Many thanks to my Betas again!

London is a beautiful city, Ginny mused, as she wandered slowly and peacefully through Kensington Gardens. She loved immersing herself in the Muggle world here, and forgetting all about Wizarding factions, old friends long gone, and her almost empty Gringott’s vault. She ambled her way to the Broadwalk Café and bought a Muggle newspaper, deciding to sit down on the edge of the Princess Diana Memorial to read it. She rested the open paper on her crossed legs and plunged herself into problems and joys that weren’t her own.

The balance of light changed suddenly. Ginny swivelled herself southwards to try and soak up any sunshine that might decide to show its face, only to be disturbed by a quietly amused laugh. She raised her eyes from the newspaper and ran them over some long, oddly gangly legs clad in black cords, hands shoved unceremoniously in pockets, a dark brown suede jacket slung over one arm, and a blue and white striped t-shirt that clung to muscles that looked out of place. Then there was the familiar broad and cheeky grin, laughing green eyes, and untameable hair. It wasn’t a cloud moving over the winter sun that made Ginny shiver.

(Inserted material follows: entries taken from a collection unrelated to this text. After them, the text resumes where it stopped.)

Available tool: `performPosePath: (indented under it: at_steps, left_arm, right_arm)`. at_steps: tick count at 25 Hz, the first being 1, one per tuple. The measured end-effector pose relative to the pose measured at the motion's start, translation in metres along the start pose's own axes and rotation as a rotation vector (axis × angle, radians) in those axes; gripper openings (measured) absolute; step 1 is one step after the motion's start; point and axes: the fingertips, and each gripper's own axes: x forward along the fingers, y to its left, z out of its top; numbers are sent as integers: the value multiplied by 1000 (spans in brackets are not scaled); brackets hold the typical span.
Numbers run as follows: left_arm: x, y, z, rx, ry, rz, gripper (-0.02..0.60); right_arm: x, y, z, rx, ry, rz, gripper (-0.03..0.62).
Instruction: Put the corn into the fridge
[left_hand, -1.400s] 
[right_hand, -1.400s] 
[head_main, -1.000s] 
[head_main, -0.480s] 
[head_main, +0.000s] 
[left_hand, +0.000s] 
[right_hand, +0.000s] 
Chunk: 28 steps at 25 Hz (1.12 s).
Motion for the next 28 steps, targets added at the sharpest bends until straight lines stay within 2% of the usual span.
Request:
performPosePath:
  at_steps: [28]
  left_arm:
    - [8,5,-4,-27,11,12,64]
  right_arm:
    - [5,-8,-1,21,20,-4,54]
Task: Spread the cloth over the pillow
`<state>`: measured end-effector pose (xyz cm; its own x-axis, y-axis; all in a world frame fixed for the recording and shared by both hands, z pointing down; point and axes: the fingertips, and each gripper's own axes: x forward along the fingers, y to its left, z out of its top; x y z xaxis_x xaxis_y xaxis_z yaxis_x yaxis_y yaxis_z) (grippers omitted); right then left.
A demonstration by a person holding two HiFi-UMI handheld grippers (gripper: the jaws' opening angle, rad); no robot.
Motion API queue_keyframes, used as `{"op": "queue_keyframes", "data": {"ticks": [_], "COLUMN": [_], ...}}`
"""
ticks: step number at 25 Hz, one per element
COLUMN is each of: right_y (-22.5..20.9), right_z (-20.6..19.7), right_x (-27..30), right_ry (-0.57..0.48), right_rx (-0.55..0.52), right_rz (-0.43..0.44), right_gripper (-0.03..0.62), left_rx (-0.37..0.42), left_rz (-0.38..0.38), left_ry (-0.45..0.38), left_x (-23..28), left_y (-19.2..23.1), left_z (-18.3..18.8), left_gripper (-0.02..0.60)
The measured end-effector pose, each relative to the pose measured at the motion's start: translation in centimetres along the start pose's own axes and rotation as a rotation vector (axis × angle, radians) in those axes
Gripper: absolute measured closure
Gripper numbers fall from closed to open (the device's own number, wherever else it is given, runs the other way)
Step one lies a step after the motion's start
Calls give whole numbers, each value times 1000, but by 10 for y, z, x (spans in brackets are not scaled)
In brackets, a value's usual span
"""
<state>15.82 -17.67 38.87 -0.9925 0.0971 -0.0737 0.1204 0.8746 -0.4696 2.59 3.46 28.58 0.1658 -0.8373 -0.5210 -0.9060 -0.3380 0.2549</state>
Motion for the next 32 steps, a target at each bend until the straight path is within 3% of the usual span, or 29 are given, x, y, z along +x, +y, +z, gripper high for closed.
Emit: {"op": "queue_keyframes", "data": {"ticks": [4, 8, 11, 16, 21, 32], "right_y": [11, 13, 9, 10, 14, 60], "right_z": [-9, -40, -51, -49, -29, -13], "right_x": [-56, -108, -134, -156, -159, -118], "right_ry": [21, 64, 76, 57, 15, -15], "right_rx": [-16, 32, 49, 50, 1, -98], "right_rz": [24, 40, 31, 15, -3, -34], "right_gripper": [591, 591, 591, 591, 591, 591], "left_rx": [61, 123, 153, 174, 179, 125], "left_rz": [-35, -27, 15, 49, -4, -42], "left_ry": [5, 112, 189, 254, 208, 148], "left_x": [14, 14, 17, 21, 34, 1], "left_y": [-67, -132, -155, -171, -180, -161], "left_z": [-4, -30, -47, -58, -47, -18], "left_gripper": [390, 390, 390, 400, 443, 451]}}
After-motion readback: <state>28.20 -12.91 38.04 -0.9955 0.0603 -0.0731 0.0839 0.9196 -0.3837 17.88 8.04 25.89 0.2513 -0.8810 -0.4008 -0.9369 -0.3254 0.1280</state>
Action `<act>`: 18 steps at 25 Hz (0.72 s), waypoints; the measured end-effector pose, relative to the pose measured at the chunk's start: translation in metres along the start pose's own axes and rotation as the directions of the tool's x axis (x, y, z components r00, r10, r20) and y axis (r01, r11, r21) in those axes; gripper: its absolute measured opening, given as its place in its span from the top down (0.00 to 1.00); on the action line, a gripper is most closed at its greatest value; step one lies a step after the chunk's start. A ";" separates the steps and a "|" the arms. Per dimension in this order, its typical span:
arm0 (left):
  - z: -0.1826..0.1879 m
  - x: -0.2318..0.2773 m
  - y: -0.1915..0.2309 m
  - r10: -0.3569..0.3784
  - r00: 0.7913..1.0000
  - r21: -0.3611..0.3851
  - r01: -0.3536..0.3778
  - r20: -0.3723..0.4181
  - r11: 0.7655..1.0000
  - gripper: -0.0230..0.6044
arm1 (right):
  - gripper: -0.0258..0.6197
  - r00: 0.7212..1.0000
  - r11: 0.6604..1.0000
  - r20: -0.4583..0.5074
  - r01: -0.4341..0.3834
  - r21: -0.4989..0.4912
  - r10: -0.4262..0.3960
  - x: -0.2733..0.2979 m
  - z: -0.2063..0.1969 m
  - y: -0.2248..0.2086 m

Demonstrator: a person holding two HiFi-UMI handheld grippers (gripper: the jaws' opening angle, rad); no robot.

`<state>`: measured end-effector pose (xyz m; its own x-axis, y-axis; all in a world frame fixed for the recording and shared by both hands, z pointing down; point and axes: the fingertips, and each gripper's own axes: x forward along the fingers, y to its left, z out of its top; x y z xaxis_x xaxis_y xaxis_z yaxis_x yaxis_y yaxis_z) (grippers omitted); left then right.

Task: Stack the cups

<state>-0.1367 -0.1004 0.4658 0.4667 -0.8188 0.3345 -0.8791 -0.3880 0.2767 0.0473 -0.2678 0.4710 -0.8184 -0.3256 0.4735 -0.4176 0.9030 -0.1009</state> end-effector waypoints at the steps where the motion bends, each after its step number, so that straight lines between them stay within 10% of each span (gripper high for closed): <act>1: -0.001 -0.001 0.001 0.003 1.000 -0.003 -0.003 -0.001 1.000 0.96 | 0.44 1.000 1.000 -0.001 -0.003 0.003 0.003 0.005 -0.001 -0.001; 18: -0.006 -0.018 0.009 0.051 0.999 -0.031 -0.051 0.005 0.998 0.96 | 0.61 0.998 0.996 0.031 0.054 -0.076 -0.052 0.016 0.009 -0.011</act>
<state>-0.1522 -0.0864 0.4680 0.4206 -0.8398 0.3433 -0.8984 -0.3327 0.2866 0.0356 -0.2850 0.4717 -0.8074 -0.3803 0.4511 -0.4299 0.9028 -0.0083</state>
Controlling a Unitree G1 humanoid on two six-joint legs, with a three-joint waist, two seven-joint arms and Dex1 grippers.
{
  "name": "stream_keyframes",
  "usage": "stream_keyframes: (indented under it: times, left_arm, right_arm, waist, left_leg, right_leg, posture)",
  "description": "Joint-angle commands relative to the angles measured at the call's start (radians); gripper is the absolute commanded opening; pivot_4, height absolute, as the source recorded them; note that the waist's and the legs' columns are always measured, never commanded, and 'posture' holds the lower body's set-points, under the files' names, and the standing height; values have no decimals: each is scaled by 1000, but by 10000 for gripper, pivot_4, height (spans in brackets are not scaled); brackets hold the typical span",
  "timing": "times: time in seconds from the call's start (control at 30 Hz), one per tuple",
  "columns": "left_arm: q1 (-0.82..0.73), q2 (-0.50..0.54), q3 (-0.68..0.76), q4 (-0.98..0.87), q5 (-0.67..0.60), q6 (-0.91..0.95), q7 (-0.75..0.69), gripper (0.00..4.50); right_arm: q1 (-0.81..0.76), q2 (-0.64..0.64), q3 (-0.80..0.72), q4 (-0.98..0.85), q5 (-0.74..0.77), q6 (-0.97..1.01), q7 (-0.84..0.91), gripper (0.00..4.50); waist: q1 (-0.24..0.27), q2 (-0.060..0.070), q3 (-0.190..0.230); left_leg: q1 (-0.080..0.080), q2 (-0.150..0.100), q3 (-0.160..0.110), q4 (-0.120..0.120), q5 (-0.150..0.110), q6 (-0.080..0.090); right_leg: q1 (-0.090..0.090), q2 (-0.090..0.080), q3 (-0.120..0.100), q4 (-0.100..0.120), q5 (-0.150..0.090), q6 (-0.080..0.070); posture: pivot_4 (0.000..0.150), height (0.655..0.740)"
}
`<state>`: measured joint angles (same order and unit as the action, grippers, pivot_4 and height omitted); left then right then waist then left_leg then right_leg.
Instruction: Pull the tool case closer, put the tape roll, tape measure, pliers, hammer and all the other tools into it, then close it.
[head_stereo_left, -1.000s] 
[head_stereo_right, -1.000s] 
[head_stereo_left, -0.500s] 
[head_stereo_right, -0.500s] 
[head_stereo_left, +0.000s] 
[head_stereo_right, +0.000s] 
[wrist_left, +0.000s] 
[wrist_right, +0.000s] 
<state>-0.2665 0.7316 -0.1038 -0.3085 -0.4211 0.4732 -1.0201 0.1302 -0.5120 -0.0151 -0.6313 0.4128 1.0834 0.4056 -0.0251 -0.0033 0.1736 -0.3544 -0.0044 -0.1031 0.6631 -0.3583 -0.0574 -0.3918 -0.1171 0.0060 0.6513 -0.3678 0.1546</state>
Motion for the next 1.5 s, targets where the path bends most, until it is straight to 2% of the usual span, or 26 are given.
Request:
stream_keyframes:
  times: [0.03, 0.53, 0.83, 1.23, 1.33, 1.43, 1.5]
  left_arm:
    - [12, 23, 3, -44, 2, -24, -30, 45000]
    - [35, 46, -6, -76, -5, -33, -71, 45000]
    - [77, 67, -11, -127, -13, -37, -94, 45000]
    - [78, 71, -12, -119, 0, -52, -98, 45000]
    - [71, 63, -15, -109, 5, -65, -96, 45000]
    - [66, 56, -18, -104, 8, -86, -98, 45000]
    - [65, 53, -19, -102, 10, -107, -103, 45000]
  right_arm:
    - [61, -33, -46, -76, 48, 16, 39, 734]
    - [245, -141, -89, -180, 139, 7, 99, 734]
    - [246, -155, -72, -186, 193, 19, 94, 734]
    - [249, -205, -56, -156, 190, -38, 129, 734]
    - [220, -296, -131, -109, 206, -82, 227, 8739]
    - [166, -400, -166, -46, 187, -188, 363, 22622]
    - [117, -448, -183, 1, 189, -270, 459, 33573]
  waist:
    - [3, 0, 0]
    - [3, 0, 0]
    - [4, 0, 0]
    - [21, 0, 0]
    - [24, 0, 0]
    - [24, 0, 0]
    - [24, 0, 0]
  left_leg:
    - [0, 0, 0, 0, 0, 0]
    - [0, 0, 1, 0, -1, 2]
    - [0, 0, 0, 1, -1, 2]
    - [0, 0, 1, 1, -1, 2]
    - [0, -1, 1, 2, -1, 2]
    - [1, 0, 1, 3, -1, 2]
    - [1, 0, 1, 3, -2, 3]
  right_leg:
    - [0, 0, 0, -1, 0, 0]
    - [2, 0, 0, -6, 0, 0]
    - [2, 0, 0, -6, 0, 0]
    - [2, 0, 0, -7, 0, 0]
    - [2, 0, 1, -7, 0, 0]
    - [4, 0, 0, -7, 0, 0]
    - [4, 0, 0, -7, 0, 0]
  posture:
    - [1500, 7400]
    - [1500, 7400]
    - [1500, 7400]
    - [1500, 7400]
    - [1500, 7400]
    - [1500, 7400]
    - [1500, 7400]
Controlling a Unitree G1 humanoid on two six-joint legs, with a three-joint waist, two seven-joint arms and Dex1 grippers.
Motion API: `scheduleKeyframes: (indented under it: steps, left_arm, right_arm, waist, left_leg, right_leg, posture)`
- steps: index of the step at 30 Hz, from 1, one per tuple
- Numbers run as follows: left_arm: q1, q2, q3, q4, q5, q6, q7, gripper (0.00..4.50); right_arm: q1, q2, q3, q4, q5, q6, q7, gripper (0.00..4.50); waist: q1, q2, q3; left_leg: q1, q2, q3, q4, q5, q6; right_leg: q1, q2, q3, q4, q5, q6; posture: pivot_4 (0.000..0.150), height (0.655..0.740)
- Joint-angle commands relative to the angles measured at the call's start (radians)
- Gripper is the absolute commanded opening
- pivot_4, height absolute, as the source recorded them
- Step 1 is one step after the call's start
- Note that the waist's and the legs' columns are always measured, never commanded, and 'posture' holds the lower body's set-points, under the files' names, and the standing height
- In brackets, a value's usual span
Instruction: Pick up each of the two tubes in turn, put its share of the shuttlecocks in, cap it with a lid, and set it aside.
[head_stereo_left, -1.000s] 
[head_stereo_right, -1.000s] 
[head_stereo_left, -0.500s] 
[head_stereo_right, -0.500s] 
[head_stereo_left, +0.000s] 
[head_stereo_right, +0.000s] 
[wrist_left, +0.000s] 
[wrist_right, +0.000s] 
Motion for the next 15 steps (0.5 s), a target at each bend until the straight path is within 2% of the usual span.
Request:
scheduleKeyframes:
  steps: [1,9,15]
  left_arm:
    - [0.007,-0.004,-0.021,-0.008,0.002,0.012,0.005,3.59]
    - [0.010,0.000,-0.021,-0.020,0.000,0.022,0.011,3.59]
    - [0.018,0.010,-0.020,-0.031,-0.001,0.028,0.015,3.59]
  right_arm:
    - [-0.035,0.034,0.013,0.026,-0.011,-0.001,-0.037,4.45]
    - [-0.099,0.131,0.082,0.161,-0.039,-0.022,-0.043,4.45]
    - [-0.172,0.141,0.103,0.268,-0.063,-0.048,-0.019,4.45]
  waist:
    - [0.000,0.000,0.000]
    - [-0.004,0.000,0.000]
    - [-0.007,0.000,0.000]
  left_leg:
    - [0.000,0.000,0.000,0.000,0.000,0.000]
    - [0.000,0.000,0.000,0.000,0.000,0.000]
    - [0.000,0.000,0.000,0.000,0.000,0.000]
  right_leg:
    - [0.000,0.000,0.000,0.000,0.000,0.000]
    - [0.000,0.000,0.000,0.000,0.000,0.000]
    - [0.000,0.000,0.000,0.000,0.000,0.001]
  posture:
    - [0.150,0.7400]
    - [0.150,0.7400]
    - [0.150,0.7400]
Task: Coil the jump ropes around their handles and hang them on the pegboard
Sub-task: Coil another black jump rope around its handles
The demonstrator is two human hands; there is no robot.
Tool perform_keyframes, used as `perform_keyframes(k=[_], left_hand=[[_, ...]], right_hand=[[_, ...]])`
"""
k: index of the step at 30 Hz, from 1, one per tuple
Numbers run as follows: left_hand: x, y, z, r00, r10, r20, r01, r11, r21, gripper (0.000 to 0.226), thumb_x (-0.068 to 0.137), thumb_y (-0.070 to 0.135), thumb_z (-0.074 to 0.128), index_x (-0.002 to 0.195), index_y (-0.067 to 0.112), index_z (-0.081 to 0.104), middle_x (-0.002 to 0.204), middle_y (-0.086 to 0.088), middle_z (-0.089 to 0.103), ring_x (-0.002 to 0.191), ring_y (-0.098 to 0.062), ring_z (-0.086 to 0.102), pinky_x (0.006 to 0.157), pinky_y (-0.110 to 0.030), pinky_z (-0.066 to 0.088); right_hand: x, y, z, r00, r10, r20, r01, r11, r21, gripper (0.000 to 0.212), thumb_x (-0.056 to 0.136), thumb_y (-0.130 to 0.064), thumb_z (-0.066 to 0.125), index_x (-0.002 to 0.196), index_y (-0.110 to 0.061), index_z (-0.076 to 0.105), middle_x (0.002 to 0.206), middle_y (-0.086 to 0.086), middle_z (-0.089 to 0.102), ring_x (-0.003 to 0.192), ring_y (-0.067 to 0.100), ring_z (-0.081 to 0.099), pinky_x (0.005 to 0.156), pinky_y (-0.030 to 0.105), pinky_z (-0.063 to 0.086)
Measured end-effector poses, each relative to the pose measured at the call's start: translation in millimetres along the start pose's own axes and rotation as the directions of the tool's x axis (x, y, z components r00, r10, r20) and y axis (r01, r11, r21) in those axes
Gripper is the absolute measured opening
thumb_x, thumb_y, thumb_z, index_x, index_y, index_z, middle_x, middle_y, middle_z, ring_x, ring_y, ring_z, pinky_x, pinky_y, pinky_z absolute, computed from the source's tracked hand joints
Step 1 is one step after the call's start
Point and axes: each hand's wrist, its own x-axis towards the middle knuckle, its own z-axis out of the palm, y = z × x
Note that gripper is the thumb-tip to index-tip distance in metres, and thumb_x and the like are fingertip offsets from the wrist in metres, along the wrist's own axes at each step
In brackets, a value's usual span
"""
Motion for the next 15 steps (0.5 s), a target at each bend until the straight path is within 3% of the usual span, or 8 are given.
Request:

“Harry,” she breathed. “You’re in my light.”

“Muggle newspapers aren’t very good, you know,” Harry said as he sat down on the lip of the fountain with her. “I remember a few times when I’ve had to try and use them to get decent news. It didn’t work very well. Muggles are completely blind to what they see…. Thankfully.”

“I know.” Ginny folded up the newspaper and rested it on her lap. “That’s why I like them.”

Harry raised an eyebrow in question, but leaned back on his hands when Ginny brushed away the query with a shake of her head.

“I guess that means that you haven’t heard about my last match?” Harry asked with a proud fire in his eyes.

“No,” she lied, pretending that she hadn’t sat and looked at the Daily Prophet’s two page spread for almost an hour, watching him catch the snitch and then burst into celebration time and time again.

“I caught the Snitch in fourteen seconds,” Harry boasted. “It’s a new record. And we won the league! We haven’t done that since 1892!”

“Yeah, the Chudley Canons always were a bit crap before you started playing, Harry.”

“What a way to go out! What a match to retire on!”

Ginny smiled happily at him, enjoying the thrilled energy that radiated from him.

“Let’s go and get some lunch,” he said, jumping up from his low seat.

“I’m not hungry,” Ginny protested as he lifted her by the hand to stand beside him.

“Liar,” he said. “And it’s my treat.”

Harry linked arms with her and half-dragged her through the beautiful tree-lined avenue towards Palace Gate, past Kensington Palace and the Round Pond. They walked in relative silence, her protestations coming less and less often as they settled into a comfortable companionship, pointing out plants, views or birds of particular beauty as they walked.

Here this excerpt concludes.